··· GIVEN INFORMATION ···

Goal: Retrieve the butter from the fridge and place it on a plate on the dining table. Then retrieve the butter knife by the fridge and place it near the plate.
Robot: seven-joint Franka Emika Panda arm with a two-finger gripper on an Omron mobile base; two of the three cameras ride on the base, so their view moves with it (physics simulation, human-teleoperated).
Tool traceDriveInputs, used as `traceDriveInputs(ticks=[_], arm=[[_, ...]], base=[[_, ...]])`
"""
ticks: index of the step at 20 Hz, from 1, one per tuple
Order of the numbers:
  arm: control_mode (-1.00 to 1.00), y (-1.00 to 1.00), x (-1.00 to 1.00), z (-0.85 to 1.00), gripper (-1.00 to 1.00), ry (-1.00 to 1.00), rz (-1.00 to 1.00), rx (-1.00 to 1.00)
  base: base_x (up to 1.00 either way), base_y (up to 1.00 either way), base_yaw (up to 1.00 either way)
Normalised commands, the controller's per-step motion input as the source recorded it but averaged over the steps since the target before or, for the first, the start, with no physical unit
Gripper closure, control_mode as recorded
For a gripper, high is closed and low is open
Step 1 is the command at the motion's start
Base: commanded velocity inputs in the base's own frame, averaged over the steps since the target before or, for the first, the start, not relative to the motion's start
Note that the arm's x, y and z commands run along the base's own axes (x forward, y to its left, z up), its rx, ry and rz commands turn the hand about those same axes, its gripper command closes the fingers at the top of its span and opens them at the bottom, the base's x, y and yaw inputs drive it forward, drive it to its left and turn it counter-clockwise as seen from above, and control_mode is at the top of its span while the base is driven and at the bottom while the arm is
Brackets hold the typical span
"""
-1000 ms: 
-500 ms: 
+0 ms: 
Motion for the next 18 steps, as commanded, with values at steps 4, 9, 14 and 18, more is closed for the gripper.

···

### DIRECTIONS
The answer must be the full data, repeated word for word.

### RESULT BELOW
Goal: Retrieve the butter from the fridge and place it on a plate on the dining table. Then retrieve the butter knife by the fridge and place it near the plate.
Robot: seven-joint Franka Emika Panda arm with a two-finger gripper on an Omron mobile base; two of the three cameras ride on the base, so their view moves with it (physics simulation, human-teleoperated).
Tool traceDriveInputs, used as `traceDriveInputs(ticks=[_], arm=[[_, ...]], base=[[_, ...]])`
"""
ticks: index of the step at 20 Hz, from 1, one per tuple
Order of the numbers:
  arm: control_mode (-1.00 to 1.00), y (-1.00 to 1.00), x (-1.00 to 1.00), z (-0.85 to 1.00), gripper (-1.00 to 1.00), ry (-1.00 to 1.00), rz (-1.00 to 1.00), rx (-1.00 to 1.00)
  base: base_x (up to 1.00 either way), base_y (up to 1.00 either way), base_yaw (up to 1.00 either way)
Normalised commands, the controller's per-step motion input as the source recorded it but averaged over the steps since the target before or, for the first, the start, with no physical unit
Gripper closure, control_mode as recorded
For a gripper, high is closed and low is open
Step 1 is the command at the motion's start
Base: commanded velocity inputs in the base's own frame, averaged over the steps since the target before or, for the first, the start, not relative to the motion's start
Note that the arm's x, y and z commands run along the base's own axes (x forward, y to its left, z up), its rx, ry and rz commands turn the hand about those same axes, its gripper command closes the fingers at the top of its span and opens them at the bottom, the base's x, y and yaw inputs drive it forward, drive it to its left and turn it counter-clockwise as seen from above, and control_mode is at the top of its span while the base is driven and at the bottom while the arm is
Brackets hold the typical span
"""
-1000 ms: 
-500 ms: 
+0 ms: 
Motion for the next 18 steps, as commanded, with values at steps 4, 9, 14 and 18, more is closed for the gripper.

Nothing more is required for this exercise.